It has been a while since the last time I was here, at the edge of this bridge, trying to decide if life is still worth living. That’s when you entered my life. You captured my heart and mind, brought me back to my senses, and walked me down, from the edge to the sidewalk. But after all these years, yet again, I’m back at square one. What happened to us? More importantly, when did this happen to us, to me?
You were there for me when no one was. I lost everything- my family, my job, even my will to live. You didn’t think twice before making me a part of your life. You made me feel at ease. You made it normal for me to make mistakes, learn from them, and love life as it is. You made it seem like we were evermore. You helped me to get a grip on my life and be spontaneous. But in all this, I didn’t realize how hung I was on you, how my life spun and swirled only around you, and how much it was going to affect my future.
Exactly a year ago on this very day, we were celebrating our fifth anniversary, happily. I remember how magical that evening was. If someone had told me that the same time next year I would be standing on the edge of the bridge again where I met you for the first time, I would have laughed at their faces. You were everything that I wished for. You were my knight in shining armor. I loved you with everything in me. I loved you like you were the only human on earth.
But turns out, it was all a lie. You saved my life for sure though it didn’t mean anything to you. It took more than five years for me to understand that we were both beguiling ourselves. We were trying to make it work even though deep down we knew this was going to end someday. We were going to end someday.
When you saved my life that day, I thought I found who I’d been looking for. I thought that this was it. For the first three years, everything felt like a fairytale. Everything seemed so beautiful and dreamy. But then the roller coaster ride began just like any other relationship. I knew this was normal. So I never let it affect my feelings for you. Little did I know you were feeling the exact opposite. For the next one and a half years, we flared up a lot. You didn’t see the point of us being together anymore. That’s when I realized I needed to do something. I did everything I could to show you that I loved you and to some extent, you saw it too. We started to try to make things work again. We planned and had an amazing anniversary. I thought we had broken through that horrible phase in our lives.
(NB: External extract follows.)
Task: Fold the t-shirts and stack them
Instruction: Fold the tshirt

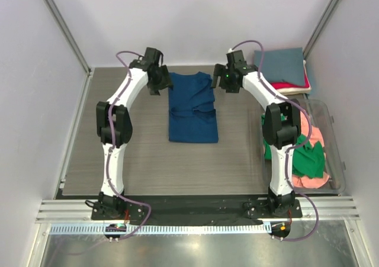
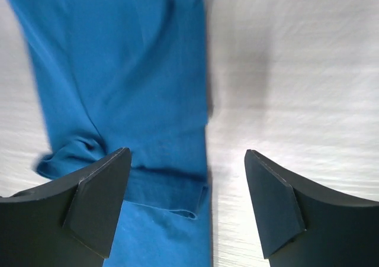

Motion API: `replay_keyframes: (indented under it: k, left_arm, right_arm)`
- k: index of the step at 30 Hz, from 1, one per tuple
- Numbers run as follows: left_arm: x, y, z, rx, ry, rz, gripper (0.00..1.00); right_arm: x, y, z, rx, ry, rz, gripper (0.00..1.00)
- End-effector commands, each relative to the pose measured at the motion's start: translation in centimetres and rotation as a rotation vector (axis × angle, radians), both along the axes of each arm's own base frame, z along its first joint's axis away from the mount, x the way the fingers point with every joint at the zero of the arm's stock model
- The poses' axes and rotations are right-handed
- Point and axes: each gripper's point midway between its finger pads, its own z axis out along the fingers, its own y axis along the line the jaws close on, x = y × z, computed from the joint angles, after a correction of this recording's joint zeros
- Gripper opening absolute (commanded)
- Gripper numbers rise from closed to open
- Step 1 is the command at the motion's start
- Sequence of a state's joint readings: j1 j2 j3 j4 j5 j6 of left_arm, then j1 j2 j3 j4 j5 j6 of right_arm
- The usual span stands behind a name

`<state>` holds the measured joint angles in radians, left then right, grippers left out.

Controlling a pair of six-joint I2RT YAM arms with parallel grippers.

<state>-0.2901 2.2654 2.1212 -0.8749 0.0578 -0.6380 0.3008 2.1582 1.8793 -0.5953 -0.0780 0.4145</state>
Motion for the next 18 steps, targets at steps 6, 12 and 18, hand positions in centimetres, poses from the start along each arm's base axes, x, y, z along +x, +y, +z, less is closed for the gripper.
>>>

But then everything turned upside down. We didn’t fight anymore, neither did we talk much. You started to push me away and apart. Only this time, I let you go. I have had enough. I had done ample to keep this relationship alive. And if you can’t appreciate that, there is no point in us being together. You started acting distant and I started to not care. I was drained emotionally and mentally. I was spent and exhausted. I had finally fallen out of love. I had finally made my decision.
Now here I am, standing on the edge of the same bridge again, not knowing if I can actually do it and take a step forward to end my life. The last time, I wanted to jump off the bridge. But this time, it is different. Everything in me wants to look for a reason to live. That’s when I see you. You are coming to save me yet again. But do I want to be saved?
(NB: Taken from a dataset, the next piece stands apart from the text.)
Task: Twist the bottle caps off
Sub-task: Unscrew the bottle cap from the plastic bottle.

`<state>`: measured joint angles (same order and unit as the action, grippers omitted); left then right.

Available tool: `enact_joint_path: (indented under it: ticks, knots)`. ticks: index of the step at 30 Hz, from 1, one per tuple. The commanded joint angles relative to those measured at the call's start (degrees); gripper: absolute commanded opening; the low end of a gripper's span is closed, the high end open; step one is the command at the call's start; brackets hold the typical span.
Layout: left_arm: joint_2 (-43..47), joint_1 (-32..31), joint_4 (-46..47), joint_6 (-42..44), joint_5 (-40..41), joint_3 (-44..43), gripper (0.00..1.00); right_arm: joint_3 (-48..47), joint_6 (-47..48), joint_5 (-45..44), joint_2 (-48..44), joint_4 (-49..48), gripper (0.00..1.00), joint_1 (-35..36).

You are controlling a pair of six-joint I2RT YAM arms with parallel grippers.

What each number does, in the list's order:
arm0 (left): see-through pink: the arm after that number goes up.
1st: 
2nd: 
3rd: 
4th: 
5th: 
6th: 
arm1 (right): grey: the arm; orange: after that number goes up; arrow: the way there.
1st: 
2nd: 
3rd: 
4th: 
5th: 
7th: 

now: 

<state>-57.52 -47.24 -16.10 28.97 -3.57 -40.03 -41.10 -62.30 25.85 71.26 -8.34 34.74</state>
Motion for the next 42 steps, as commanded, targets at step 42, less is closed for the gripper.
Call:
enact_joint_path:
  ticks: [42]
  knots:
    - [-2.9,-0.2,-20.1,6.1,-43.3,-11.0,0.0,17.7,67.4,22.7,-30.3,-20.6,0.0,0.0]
Déjà vu! You are walking me down the edge. I look into your eyes and see something that I’ve been yearning to see forever. I see love in your eyes. I see the longing in them. I see how much you’re afraid to lose me. I see that you’re frightened. I can finally see it all.
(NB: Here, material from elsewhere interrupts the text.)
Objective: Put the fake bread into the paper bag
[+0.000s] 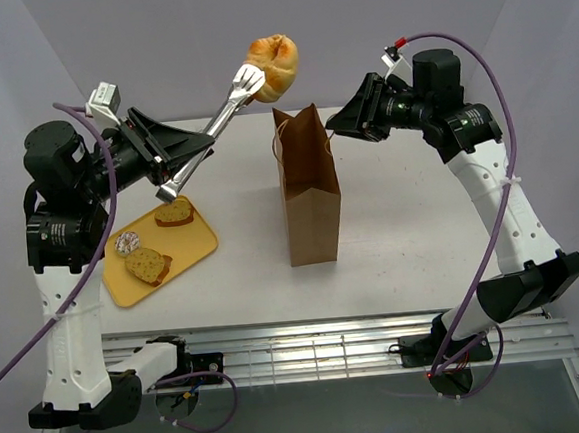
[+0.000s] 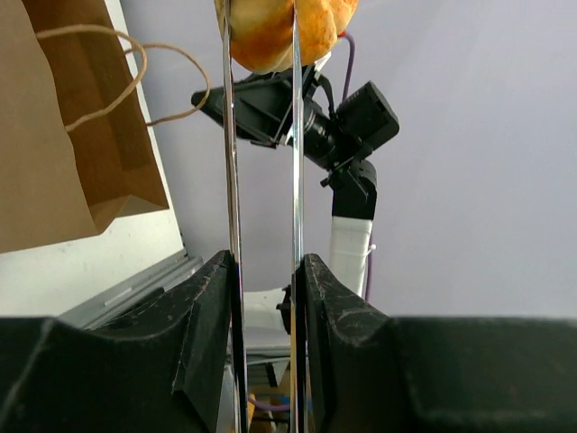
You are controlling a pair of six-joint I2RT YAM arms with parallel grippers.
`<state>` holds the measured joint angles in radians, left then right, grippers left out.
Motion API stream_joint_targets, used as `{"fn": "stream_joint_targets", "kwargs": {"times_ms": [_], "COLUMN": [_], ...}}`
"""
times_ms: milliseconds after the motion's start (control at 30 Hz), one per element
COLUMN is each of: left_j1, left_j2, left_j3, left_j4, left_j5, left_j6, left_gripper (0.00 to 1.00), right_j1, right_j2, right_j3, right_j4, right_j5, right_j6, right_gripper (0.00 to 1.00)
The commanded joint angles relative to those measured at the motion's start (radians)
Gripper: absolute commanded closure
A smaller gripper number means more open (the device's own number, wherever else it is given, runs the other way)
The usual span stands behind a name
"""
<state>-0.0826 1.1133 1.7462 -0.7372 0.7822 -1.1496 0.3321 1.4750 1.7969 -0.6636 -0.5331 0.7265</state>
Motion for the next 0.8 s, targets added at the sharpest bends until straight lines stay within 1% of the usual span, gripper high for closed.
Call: {"fn": "stream_joint_targets", "kwargs": {"times_ms": [0,67,100,133,167,300,367,433,500,567,700,767], "left_j1": [-0.046,-0.094,-0.155,-0.186,-0.206,-0.271,-0.278,-0.278,-0.278,-0.278,-0.278,-0.278], "left_j2": [0.003,0.020,0.037,0.043,0.048,0.037,0.014,-0.013,-0.027,-0.049,-0.061,-0.069], "left_j3": [-0.027,-0.027,-0.025,-0.028,-0.031,-0.082,-0.120,-0.151,-0.195,-0.230,-0.266,-0.277], "left_j4": [0.058,0.058,0.058,0.058,0.058,0.058,0.058,0.053,0.052,0.052,0.044,0.044], "left_j5": [0.063,0.034,0.016,-0.009,-0.047,-0.098,-0.113,-0.126,-0.121,-0.126,-0.129,-0.142], "left_j6": [0.001,0.011,0.019,0.030,0.034,0.036,0.039,0.037,0.031,0.031,0.028,0.028], "left_gripper": [1.00,0.99,0.99,0.99,0.98,0.98,0.97,0.96,0.96,0.96,0.93,0.90], "right_j1": [0.004,0.004,0.004,0.004,0.004,0.004,0.004,0.004,0.004,0.001,-0.002,-0.004], "right_j2": [0.021,0.036,0.041,0.048,0.051,0.059,0.064,0.059,0.051,0.039,0.031,0.027], "right_j3": [0.024,0.038,0.042,0.050,0.051,0.058,0.061,0.064,0.056,0.050,0.052,0.050], "right_j4": [0.061,0.065,0.064,0.064,0.064,0.065,0.064,0.055,0.050,0.050,0.035,0.027], "right_j5": [0.019,0.019,0.021,0.024,0.028,0.044,0.048,0.058,0.076,0.079,0.085,0.094], "right_j6": [0.013,0.017,0.019,0.019,0.019,0.019,0.014,0.008,0.002,-0.001,-0.015,-0.021], "right_gripper": [0.57,0.57,0.57,0.57,0.56,0.57,0.57,0.61,0.67,0.70,0.73,0.74]}}
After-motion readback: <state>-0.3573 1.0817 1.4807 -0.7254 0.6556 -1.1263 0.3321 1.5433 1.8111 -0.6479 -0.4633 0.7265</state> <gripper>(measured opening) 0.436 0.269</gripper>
You aren’t asking me any questions. You figured I would be here. Maybe that says enough about the bond we have. I hope that at least this time we will be different and maybe this time we’ll fall back in love for the right reasons. I hope this lasts. We are just staring at each other, drowning in each other’s eyes.
I had let you go, but here we are, together, yet again. Life has its way of creating and clearing complications. I guess we’re not done, not now not ever. Our story is still incomplete just like we’re without each other. But you’re the one and only, my heart knows it.